Context Switch Clinic
A clinic for context-switch mechanics, hidden costs, and the threads-vs-processes tradeoff. This is where the hand-wavy parts of scheduling meet measurable CPU-level detail.
Retrieval Prompts
- List, in order, what the CPU and kernel do during a process-to-process context switch on x86-64 Linux.
- State what the TLB contains and why flushing it matters.
- List the "hidden" components of context-switch cost beyond register save/restore.
- State what is shared and what is isolated between threads of the same process.
- Define
clone()flags that make the difference between "thread" and "process" semantics.
Compare and Distinguish
Separate these pairs:
- direct cost versus indirect cost of a context switch
- process switch versus thread switch (same process)
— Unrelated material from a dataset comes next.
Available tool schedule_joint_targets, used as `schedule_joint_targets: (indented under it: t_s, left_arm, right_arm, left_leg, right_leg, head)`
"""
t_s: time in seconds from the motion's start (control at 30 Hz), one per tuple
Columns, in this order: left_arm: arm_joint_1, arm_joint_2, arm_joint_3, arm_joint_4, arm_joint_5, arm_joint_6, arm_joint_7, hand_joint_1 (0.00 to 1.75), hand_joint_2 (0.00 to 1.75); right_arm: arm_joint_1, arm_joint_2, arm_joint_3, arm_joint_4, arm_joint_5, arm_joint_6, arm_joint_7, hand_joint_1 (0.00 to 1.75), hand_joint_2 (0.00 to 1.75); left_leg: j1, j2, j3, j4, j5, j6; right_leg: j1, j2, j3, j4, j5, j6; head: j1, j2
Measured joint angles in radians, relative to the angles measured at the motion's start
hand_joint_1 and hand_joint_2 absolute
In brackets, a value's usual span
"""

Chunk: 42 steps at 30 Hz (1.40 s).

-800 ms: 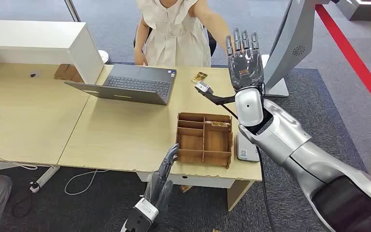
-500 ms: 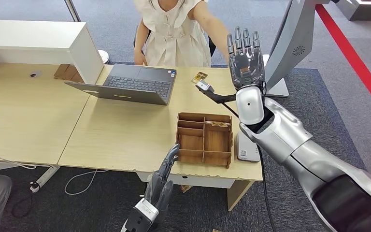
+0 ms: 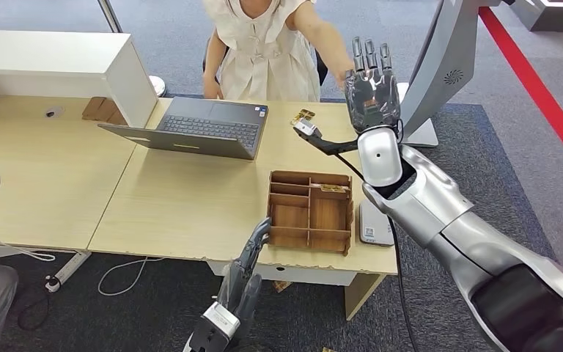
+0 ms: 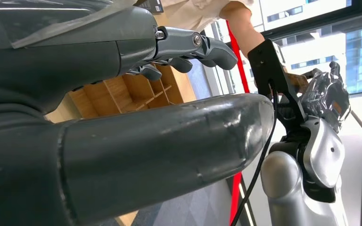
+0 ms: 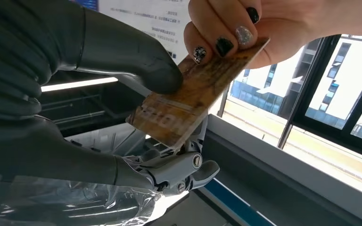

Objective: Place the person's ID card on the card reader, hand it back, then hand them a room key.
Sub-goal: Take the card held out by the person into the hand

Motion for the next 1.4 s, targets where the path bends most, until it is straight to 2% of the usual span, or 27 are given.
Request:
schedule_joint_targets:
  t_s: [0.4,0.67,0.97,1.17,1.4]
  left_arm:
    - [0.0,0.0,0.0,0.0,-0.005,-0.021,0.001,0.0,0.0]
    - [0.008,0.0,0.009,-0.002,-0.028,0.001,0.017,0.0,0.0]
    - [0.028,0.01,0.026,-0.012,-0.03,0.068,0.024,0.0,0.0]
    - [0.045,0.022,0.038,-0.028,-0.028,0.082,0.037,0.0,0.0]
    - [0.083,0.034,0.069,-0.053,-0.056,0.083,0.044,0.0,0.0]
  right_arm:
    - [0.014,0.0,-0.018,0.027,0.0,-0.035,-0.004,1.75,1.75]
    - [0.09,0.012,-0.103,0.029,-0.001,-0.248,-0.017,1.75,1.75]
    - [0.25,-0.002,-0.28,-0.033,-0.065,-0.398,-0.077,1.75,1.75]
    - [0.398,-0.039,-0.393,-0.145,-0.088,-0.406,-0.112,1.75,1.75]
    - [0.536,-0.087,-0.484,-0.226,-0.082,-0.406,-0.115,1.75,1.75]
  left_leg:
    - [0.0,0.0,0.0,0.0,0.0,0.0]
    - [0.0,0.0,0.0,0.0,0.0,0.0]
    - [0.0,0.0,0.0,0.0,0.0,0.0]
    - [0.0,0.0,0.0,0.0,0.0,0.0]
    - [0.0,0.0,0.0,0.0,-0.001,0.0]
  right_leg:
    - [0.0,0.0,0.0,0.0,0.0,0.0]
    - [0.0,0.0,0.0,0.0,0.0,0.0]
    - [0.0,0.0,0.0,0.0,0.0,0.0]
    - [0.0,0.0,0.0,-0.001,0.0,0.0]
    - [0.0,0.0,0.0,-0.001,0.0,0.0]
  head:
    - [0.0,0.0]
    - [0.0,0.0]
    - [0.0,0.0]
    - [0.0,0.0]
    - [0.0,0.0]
- kernel-thread switch versus user-thread switch
- voluntary yield versus preemption
- a timer interrupt versus a system call as a trigger for a switch
- TLB flush versus cache flush
Common Mistake Check
Identify the error:
- "A context switch just saves and restores registers."
- "Switching between threads of the same process costs the same as switching between processes."
- "An ASID-capable CPU never has to flush the TLB on a context switch."
- "Interrupts are the only way to force a context switch."
- "The scheduler picks the next task before the trap into the kernel."
- "Threads share the stack."
Mini Application
Walk the switch
For each scenario, walk through the switch in 6-10 steps, labeling each step with (a) where it happens (user, kernel, hardware), (b) which hardware resource is touched:
- A timer interrupt fires in the middle of a user-space computation and the scheduler decides to switch.
- A process calls
read()on an empty socket. - A higher-priority thread wakes up in the same process.
- A process calls
sched_yield().
Estimate costs
Given:
- register save/restore:
~100 ns - kernel trap + iret:
~300 ns(with mitigations enabled) - TLB flush (no PCID):
~500 ns, plus10-100 nsper subsequent page fault to repopulate - L1 cache cold start:
~30 cycles × ~few hundred linesworth of misses ≈10 µsin the worst case - branch predictor warm-up:
~1000 mispredictions × ~10 ns≈10 µs
Estimate the total wall-clock cost of:
- Process -> process switch, different address space, worst case cache/TLB.
- Thread -> thread switch, same process, warm caches.
- Process -> process switch with PCID/ASID enabled.
State what changes in each case.
Threads versus processes decision
For each design, pick "threads" or "processes" and justify in two sentences:
- A web server that handles thousands of concurrent requests, each mostly I/O.
- A Chromium-style browser with one tab per site for security isolation.
- A build system that runs gcc on thousands of small files.
- A scientific simulation on one NUMA node, sharing a 200 GB dataset.
- An embedded control plane with a strict requirement that one faulty component cannot corrupt another.
Evidence Check
This page is complete only if:
- You can walk a context switch from user-mode instruction through kernel scheduler back to a different user process.
- You can estimate context-switch cost in nanoseconds within an order of magnitude and explain which step dominates.
- You can justify, for any concurrency problem, a choice between threads and processes with isolation and cost reasoning.
- You can explain why a process switch generally costs more than a thread switch.